> _DIRECTIONS FOR THIS TASK_
Set down the lines below exactly as they stand, please. Go from the first through the one containing "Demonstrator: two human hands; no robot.".

> _ENTRIES SUPPLIED_
************

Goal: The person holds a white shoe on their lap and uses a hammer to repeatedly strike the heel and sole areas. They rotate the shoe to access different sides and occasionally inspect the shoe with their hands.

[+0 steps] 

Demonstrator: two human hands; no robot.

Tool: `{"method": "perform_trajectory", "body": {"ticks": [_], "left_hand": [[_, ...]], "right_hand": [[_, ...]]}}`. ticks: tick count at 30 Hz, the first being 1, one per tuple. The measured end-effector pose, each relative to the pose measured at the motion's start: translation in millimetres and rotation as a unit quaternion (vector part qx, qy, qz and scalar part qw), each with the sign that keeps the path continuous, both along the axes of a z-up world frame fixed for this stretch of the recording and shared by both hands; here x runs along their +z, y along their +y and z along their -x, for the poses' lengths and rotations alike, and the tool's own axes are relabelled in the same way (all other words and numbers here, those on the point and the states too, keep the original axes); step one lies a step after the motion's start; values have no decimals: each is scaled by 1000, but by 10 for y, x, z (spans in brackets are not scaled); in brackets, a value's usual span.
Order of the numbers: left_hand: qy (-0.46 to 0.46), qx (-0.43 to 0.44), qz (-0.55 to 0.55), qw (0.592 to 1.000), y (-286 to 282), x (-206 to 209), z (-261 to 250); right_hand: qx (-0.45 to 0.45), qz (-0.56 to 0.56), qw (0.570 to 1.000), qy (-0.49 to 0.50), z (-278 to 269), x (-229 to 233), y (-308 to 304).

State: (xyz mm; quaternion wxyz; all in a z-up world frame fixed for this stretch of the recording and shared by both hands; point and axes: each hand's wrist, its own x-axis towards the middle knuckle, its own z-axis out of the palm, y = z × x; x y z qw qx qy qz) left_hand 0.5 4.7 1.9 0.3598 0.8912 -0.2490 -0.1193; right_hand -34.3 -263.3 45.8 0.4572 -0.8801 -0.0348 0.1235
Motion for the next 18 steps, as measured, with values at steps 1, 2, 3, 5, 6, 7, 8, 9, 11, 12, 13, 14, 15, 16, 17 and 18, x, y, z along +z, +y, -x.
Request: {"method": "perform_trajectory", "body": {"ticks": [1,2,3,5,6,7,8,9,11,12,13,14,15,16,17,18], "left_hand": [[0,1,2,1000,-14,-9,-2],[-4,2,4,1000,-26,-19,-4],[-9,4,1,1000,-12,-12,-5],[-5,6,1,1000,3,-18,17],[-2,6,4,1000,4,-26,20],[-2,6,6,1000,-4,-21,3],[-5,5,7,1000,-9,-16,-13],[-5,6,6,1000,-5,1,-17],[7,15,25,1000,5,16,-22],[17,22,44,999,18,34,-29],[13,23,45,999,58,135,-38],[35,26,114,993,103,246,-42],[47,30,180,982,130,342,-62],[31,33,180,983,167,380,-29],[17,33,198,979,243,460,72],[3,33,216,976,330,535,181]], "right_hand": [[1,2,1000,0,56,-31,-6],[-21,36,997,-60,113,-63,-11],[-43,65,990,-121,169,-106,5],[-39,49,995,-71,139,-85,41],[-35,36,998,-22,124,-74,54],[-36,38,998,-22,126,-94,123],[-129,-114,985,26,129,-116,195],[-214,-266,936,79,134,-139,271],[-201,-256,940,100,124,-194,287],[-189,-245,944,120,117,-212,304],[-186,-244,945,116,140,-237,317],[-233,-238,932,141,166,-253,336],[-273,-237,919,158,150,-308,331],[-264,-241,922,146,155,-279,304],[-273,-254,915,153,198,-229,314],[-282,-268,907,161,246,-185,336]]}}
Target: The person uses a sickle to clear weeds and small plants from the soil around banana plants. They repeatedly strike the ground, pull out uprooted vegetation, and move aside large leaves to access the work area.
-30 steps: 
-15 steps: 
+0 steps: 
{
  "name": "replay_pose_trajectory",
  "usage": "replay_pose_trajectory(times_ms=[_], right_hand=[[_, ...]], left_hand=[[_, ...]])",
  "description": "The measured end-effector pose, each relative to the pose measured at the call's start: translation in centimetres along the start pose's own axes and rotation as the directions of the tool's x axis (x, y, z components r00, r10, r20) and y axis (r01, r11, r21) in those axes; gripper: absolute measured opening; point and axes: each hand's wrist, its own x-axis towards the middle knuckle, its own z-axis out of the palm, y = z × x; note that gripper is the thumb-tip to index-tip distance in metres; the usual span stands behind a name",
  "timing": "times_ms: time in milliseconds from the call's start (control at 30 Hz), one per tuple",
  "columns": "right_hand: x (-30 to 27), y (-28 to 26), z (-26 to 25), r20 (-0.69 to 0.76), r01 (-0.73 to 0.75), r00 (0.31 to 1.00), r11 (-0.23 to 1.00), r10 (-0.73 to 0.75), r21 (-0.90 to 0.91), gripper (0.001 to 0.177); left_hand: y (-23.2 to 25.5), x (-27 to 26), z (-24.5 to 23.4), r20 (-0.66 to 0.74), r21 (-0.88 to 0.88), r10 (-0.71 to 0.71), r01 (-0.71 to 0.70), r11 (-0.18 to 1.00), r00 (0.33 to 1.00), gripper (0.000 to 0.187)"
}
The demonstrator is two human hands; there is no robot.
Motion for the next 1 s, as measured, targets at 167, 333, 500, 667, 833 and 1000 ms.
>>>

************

> _RESULT OF THIS TASK_
Goal: The person holds a white shoe on their lap and uses a hammer to repeatedly strike the heel and sole areas. They rotate the shoe to access different sides and occasionally inspect the shoe with their hands.

[+0 steps] 

Demonstrator: two human hands; no robot.

Nothing else is part of this exercise.